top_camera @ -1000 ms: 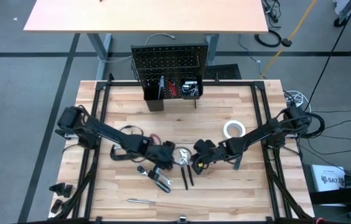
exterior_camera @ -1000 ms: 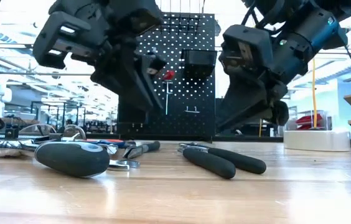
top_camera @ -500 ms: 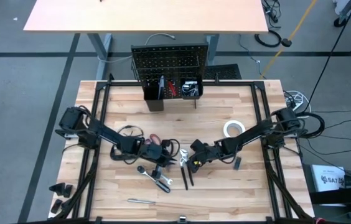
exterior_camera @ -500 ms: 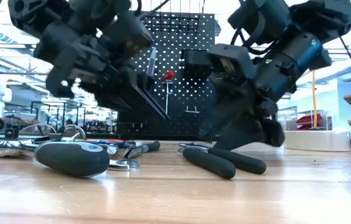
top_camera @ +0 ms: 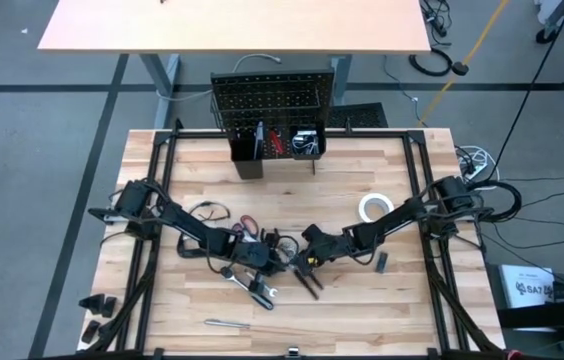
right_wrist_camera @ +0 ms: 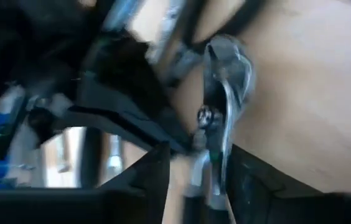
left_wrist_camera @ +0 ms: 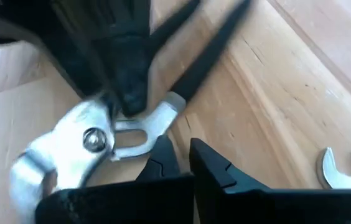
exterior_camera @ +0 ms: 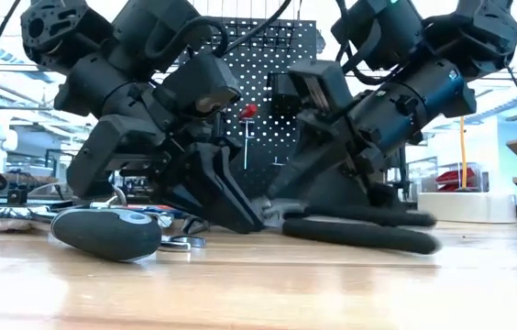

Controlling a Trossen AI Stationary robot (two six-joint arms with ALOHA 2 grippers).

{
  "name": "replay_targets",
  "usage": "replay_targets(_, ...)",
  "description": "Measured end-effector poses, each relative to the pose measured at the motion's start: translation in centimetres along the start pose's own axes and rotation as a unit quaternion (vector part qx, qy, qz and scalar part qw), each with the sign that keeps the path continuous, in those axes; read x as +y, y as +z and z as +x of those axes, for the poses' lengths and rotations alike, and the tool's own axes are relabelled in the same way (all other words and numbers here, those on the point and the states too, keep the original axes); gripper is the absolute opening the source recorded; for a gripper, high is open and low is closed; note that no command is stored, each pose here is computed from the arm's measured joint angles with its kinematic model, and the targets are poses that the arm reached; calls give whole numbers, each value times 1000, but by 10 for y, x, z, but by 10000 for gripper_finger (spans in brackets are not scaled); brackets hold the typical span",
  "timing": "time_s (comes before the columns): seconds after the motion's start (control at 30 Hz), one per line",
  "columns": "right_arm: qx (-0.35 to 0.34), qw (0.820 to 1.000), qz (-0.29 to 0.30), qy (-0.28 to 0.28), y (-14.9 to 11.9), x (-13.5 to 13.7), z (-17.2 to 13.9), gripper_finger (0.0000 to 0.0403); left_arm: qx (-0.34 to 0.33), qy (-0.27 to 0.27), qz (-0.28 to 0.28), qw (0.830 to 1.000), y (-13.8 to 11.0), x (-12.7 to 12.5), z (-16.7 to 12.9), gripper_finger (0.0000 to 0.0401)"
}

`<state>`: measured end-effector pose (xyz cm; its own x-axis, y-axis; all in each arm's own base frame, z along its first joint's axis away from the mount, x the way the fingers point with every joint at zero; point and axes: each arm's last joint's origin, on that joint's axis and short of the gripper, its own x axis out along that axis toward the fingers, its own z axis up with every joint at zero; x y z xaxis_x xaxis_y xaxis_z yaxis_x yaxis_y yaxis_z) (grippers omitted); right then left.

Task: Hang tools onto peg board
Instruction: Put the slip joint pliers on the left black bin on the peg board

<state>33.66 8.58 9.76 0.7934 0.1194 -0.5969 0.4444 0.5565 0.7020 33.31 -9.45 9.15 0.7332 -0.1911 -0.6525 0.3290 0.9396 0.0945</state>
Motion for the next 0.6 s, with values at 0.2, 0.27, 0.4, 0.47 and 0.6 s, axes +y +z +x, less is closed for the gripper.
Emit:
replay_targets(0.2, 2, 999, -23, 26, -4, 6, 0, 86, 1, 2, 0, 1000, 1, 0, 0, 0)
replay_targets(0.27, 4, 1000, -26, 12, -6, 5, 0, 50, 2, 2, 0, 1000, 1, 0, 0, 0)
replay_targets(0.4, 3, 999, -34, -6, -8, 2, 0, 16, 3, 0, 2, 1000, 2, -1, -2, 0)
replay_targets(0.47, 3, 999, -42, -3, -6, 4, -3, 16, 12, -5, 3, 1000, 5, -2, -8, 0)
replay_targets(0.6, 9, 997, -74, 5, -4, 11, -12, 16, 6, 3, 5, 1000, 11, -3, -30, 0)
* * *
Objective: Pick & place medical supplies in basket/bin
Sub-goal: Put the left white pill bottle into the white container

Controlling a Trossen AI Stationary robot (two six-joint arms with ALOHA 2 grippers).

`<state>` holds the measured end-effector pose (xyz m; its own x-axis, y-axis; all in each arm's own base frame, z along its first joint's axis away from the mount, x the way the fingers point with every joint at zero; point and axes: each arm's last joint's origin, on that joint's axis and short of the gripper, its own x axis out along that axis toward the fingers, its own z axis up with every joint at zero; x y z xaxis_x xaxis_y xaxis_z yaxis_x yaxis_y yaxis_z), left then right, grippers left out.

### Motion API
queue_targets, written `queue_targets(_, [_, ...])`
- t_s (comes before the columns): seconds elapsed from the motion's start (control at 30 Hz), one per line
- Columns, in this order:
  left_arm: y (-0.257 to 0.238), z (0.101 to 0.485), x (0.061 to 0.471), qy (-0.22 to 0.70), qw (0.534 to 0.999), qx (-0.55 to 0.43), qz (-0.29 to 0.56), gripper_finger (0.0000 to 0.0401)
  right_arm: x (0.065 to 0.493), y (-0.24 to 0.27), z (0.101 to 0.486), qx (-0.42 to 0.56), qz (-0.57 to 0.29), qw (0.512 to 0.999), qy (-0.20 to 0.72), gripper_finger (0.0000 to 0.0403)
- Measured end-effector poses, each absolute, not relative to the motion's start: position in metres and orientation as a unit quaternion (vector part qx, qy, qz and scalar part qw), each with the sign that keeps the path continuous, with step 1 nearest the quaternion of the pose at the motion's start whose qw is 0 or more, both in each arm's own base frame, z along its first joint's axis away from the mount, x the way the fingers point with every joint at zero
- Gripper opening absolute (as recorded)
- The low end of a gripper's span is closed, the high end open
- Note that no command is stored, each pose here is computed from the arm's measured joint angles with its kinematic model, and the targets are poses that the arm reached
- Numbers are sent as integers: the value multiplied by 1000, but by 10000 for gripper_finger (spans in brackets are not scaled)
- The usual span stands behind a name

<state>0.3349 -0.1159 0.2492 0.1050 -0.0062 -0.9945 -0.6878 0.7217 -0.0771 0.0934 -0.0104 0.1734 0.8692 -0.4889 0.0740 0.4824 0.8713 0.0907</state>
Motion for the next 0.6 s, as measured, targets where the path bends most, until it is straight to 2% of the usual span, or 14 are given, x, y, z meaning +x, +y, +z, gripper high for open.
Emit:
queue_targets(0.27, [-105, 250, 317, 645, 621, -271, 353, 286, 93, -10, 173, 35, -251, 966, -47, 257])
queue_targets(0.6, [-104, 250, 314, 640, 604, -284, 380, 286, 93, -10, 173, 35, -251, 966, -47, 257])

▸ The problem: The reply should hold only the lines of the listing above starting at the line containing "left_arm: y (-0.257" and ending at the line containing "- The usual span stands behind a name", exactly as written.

▸ Response:
  left_arm: y (-0.257 to 0.238), z (0.101 to 0.485), x (0.061 to 0.471), qy (-0.22 to 0.70), qw (0.534 to 0.999), qx (-0.55 to 0.43), qz (-0.29 to 0.56), gripper_finger (0.0000 to 0.0401)
  right_arm: x (0.065 to 0.493), y (-0.24 to 0.27), z (0.101 to 0.486), qx (-0.42 to 0.56), qz (-0.57 to 0.29), qw (0.512 to 0.999), qy (-0.20 to 0.72), gripper_finger (0.0000 to 0.0403)
- Measured end-effector poses, each absolute, not relative to the motion's start: position in metres and orientation as a unit quaternion (vector part qx, qy, qz and scalar part qw), each with the sign that keeps the path continuous, with step 1 nearest the quaternion of the pose at the motion's start whose qw is 0 or more, both in each arm's own base frame, z along its first joint's axis away from the mount, x the way the fingers point with every joint at zero
- Gripper opening absolute (as recorded)
- The low end of a gripper's span is closed, the high end open
- Note that no command is stored, each pose here is computed from the arm's measured joint angles with its kinematic model, and the targets are poses that the arm reached
- Numbers are sent as integers: the value multiplied by 1000, but by 10000 for gripper_finger (spans in brackets are not scaled)
- The usual span stands behind a name

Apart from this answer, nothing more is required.